→ **Exercise requirements**
After locating the line that contains "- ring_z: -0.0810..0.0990" in the data below, set down exactly that line and each one after it through the line that contains "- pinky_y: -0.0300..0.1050", and nothing more.

→ **Information provided**
* * * * * * *

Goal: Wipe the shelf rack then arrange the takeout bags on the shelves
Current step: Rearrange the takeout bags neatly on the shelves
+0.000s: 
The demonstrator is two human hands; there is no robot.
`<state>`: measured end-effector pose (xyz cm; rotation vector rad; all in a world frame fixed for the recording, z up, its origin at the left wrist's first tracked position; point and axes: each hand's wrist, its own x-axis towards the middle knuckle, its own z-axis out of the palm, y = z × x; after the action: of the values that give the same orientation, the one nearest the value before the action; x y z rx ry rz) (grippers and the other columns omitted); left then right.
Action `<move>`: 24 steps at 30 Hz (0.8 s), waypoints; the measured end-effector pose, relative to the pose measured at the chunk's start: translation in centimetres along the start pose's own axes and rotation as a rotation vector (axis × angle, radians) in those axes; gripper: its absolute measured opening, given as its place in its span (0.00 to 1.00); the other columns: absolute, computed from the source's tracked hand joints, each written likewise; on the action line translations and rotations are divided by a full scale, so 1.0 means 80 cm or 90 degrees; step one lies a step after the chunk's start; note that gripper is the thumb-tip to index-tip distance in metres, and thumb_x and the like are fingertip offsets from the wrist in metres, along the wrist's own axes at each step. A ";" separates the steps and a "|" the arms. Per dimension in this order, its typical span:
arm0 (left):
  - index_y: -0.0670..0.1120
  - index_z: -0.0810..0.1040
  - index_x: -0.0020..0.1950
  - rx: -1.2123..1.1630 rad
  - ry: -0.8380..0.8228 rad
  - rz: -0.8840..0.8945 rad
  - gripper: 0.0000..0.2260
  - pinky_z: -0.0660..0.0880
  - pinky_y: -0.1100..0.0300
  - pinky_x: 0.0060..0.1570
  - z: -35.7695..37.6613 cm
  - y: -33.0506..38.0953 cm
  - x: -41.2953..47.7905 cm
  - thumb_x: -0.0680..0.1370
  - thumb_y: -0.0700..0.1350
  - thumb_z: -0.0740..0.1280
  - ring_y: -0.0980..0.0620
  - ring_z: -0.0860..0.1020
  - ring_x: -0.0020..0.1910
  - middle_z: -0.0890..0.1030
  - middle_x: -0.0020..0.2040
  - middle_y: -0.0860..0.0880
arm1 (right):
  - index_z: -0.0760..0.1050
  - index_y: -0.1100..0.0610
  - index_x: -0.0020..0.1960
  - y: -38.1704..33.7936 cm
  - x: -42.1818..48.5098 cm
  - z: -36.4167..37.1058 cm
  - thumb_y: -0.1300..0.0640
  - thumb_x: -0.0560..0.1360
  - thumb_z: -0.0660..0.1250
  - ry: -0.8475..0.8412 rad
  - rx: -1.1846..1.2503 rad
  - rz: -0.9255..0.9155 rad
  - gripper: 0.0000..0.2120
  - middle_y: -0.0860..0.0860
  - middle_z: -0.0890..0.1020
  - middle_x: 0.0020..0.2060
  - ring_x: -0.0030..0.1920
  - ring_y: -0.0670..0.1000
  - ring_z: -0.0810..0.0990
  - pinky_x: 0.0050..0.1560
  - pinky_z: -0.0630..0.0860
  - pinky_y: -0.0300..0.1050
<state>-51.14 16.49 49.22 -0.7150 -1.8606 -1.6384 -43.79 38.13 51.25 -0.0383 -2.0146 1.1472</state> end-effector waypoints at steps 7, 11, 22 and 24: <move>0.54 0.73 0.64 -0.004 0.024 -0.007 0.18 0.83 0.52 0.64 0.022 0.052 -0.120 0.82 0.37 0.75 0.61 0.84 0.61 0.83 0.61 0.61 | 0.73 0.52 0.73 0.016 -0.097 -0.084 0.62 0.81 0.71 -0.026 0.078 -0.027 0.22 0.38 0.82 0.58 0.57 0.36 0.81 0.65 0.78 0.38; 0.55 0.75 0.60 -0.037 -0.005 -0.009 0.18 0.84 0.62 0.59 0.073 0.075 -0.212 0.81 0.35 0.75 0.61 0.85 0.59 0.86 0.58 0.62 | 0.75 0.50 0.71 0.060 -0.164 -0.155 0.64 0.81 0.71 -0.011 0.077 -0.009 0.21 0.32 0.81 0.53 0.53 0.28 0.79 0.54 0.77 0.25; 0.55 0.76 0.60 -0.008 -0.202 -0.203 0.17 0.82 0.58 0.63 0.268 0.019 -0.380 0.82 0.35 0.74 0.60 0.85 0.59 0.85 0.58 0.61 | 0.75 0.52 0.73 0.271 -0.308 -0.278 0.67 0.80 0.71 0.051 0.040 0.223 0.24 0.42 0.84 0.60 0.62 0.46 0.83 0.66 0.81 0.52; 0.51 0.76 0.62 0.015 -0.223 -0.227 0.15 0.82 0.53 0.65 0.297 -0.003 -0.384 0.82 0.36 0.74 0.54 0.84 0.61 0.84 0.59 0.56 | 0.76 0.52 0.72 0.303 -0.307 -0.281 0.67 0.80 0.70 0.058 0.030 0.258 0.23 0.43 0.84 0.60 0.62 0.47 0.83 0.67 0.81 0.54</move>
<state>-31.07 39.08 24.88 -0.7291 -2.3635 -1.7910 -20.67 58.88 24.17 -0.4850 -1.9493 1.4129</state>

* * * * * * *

→ **Output of the task**
  - ring_z: -0.0810..0.0990
  - pinky_x: 0.0050..0.1560
  - pinky_z: -0.0630..0.0860
  - pinky_y: -0.0300..0.1050

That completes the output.